- _DATA EXCERPT_:
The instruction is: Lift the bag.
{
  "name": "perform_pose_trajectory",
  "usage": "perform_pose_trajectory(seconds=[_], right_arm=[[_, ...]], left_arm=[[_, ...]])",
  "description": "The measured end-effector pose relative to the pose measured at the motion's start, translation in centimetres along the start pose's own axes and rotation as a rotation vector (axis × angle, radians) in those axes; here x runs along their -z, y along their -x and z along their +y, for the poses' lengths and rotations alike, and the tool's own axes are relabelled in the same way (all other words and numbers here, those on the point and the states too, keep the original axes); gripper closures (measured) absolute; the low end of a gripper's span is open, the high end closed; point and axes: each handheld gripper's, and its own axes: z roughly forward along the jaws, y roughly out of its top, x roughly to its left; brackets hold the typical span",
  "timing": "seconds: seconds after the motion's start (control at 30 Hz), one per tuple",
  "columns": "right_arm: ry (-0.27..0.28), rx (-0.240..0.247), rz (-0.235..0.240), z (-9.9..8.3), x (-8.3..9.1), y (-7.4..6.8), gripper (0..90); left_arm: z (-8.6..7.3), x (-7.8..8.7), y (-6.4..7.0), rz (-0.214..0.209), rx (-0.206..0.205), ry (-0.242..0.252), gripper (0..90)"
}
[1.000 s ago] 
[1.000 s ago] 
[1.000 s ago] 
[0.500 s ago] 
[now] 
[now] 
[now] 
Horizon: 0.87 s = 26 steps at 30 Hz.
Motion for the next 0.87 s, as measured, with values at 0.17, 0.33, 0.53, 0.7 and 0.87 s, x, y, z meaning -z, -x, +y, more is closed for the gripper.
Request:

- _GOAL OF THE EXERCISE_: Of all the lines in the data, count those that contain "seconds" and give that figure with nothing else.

- _RESPONSE_: 2